In 1847, Tiraspol received its first coat of arms, which was approved by the highest rescript of Nicholas I of Russia. The coat of arms of the city consisted of the upper part of the shield, in a golden field, a modified variant of the coat of arms of Kherson Governorate embedded in a Russian eagle, and in the lower part, along a black field, diagonally passing from the upper right corner, a red fortress wall, and on both sides of it, an acorn.

=== Draft of the coat of arms of 1868 ===

Draft of coat of arms of Tiraspol in 1868

In 1868, a draft of the new coat of arms of Tiraspol was created. It was composed by a scarlet wall in the form of a scalloped baldric with silver seams, accompanied in the corners by two green acorns, in a silver shield. In the upper-right corner of the shield is the coat of arms of the Kherson Governate.

=== Soviet coat of arms of 1978 ===

Coat of arms of Tiraspol from 1978 to 2018

The coat of arms of the Soviet period was approved on 29 March 1978 by the decision of the executive Committee of the City Council of People's Deputies. In the upper part, against the background of the fortress wall, the date of the city's foundation "1792" is indicated in a golden field. In the lower part of the coat of arms, blue waves run diagonally from the upper left to the lower right corner, symbolizing the Dniester river. In the upper right part, on a red background, a pinion is depicted in gold, symbolizing the city's industry. In the lower left part, a golden image of a bunch of grapes is displayed on a green background. The colors of the coat of arms red and green are associated with the colors of the flag of the former Moldavian SSR, used today in the flag of present-day Transnistria. The author of this coat of arms was Viktor Leonidovich Vakarev.
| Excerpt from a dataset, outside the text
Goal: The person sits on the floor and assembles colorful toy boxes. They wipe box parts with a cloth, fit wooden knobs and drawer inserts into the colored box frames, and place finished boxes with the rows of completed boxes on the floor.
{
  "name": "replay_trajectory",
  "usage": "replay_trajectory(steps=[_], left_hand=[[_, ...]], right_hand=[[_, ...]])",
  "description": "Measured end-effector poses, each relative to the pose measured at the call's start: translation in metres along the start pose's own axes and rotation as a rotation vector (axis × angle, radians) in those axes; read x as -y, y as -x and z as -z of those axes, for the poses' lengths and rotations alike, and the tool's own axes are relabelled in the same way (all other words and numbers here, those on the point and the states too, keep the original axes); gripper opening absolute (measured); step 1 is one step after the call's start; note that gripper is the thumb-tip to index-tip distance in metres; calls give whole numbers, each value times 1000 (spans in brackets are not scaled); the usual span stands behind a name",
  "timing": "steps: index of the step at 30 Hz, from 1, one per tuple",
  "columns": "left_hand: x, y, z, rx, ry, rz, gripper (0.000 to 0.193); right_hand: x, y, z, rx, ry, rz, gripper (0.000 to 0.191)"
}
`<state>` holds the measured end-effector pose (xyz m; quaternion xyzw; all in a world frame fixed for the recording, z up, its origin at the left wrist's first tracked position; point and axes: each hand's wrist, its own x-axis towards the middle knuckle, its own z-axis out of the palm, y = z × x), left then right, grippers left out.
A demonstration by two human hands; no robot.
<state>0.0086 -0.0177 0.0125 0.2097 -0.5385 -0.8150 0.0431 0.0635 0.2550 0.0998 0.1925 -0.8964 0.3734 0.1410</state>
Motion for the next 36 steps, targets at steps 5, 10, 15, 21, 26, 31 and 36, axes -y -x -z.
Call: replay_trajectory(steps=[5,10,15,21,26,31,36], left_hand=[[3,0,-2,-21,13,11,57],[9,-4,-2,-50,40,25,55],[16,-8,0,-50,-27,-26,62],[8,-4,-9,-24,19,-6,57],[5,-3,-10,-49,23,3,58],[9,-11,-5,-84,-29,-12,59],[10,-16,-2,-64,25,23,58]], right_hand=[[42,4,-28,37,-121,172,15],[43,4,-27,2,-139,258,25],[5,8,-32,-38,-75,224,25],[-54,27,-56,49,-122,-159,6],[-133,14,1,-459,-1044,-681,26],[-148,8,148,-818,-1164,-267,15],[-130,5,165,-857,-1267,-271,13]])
=== Modern coat of arms (since 2018) ===
On 28 September 2018, at the suggestion of the President of Transnistria Vadim Krasnoselsky, during the second plenary session of the 12th session of the XXV convocation of the Tiraspol City Council of People's Deputies, the coat of arms of 1847 was restored as the official coat of arms of the city.

== In numismatics ==
The Transnistrian Republican Bank has issued coins from the "Coats of Arms of Transnistrian Cities" series twice. Both times the coin featured the imperial coat of arms of Tiraspol. The first issue was made of 925 sterling silver and dedicated to the 210th anniversary of the founding of the city, and the second issue was made of 900-proof gold and dedicated to the 215th anniversary of Tiraspol.